TASK DETAILS: Only lines containing "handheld" are wanted from the data below. Copy those lines.

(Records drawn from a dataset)

_____

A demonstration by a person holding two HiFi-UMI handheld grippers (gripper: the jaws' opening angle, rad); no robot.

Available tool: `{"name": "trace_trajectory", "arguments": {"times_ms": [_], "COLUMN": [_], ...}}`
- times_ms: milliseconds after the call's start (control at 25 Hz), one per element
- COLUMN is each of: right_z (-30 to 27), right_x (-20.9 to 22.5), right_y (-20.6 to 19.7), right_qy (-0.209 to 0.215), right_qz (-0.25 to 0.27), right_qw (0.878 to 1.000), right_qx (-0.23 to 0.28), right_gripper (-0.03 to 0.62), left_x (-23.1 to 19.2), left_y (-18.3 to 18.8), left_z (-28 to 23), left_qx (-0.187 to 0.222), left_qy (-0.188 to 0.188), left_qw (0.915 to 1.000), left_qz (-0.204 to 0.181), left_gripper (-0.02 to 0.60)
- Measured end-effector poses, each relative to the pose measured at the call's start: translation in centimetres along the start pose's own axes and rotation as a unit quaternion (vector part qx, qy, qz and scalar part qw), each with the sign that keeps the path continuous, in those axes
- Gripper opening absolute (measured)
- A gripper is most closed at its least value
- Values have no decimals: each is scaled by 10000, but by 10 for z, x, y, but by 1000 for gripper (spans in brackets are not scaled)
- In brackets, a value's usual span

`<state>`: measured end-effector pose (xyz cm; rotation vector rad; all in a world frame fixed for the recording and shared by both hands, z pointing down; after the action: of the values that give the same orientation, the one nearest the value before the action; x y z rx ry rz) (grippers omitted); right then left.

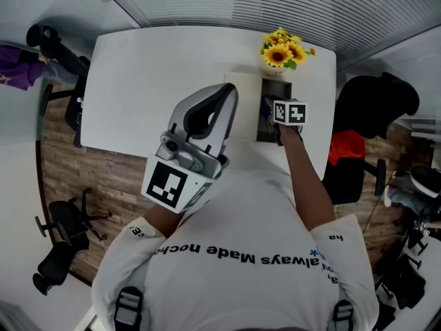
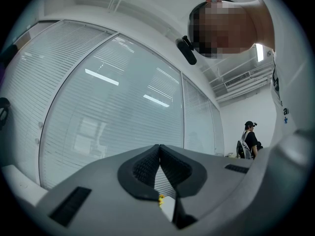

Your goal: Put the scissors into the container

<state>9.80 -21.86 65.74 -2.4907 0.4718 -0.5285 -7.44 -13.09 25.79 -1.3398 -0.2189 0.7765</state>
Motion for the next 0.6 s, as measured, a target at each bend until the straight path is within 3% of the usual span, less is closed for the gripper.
{"name": "trace_trajectory", "arguments": {"times_ms": [600], "right_z": [62], "right_x": [-18], "right_y": [40], "right_qy": [-41], "right_qz": [585], "right_qw": [9926], "right_qx": [1063], "right_gripper": [55], "left_x": [4], "left_y": [-3], "left_z": [-3], "left_qx": [-20], "left_qy": [-62], "left_qw": [10000], "left_qz": [32], "left_gripper": [20]}}
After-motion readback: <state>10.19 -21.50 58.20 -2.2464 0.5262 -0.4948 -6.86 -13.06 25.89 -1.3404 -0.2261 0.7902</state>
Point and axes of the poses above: the fingertips, and each gripper's own axes: z backward along the fingers, x to its right, y out of its top, the point moved 3 cm from there along z, backward along the fingers, and after that the axes turned 8 degrees about z, right-handed, at the moved point
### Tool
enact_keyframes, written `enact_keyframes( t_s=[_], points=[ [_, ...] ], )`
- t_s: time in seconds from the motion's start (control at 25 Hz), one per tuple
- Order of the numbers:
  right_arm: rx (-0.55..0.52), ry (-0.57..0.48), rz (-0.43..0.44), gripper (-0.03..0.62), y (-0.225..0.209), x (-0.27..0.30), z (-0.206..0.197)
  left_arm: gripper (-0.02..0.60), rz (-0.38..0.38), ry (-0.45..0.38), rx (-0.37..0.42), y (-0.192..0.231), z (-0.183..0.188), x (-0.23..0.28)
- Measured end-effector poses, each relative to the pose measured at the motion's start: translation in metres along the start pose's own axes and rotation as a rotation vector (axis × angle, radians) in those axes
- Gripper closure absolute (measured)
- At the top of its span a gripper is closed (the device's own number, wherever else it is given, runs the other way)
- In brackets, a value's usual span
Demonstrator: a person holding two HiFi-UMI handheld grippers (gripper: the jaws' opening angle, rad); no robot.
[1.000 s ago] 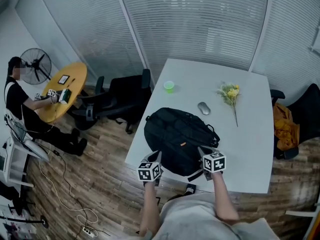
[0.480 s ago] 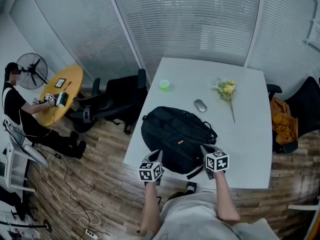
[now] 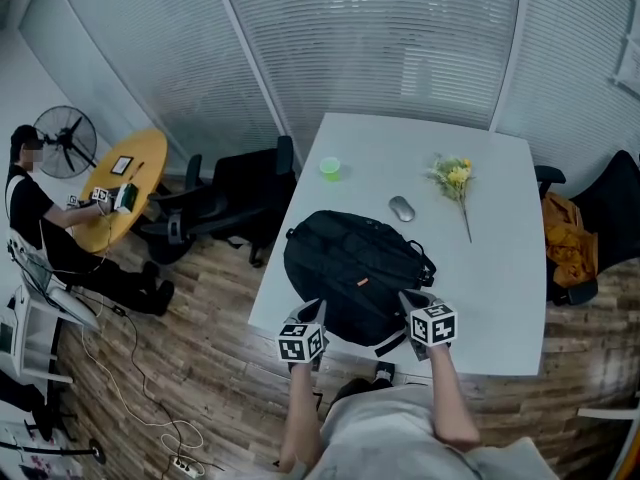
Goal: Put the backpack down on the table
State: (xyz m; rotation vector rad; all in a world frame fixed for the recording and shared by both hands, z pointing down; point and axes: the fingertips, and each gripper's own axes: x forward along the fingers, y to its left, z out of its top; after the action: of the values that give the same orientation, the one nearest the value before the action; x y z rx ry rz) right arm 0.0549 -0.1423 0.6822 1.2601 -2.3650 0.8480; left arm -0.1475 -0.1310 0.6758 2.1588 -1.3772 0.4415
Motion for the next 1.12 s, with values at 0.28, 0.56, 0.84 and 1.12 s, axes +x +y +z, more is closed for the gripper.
enact_keyframes(
  t_s=[0.28,0.56,0.84,1.12],
  points=[
    [-0.036,0.002,0.005,0.594,0.003,0.000,0.004,0.580,-0.001,0.000,0.006,-0.001,0.004,0.001],
    [-0.036,0.001,0.009,0.594,0.003,0.004,0.007,0.580,-0.006,-0.001,0.013,0.001,0.009,0.003],
    [-0.047,0.005,0.026,0.595,0.004,0.008,0.008,0.580,0.002,-0.002,0.009,0.001,0.009,0.004],
    [-0.051,0.007,0.030,0.595,0.004,0.009,0.011,0.580,0.000,-0.001,0.005,0.001,0.012,0.007]
  ],
)
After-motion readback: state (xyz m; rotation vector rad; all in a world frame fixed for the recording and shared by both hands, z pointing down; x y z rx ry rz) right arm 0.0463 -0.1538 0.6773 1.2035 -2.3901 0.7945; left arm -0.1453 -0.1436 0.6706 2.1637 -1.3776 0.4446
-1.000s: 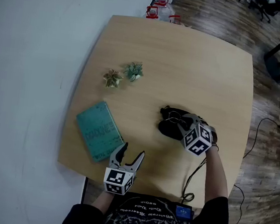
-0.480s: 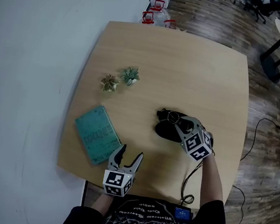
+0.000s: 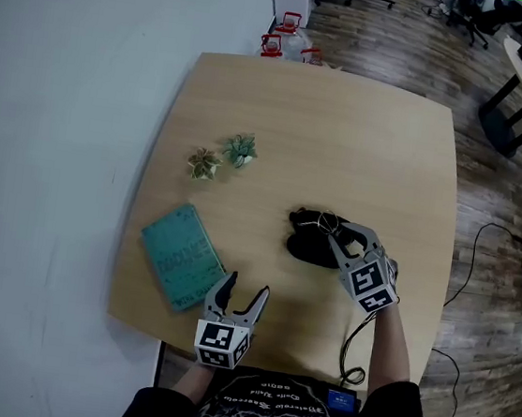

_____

OUTPUT OF THE TASK:
A demonstration by a person holding two HiFi-UMI handheld grippers (gripper: the jaws' opening angle, rad); no robot.
Demonstrator: a person holding two HiFi-UMI handheld grippers (gripper: the jaws' opening angle, rad); no robot.

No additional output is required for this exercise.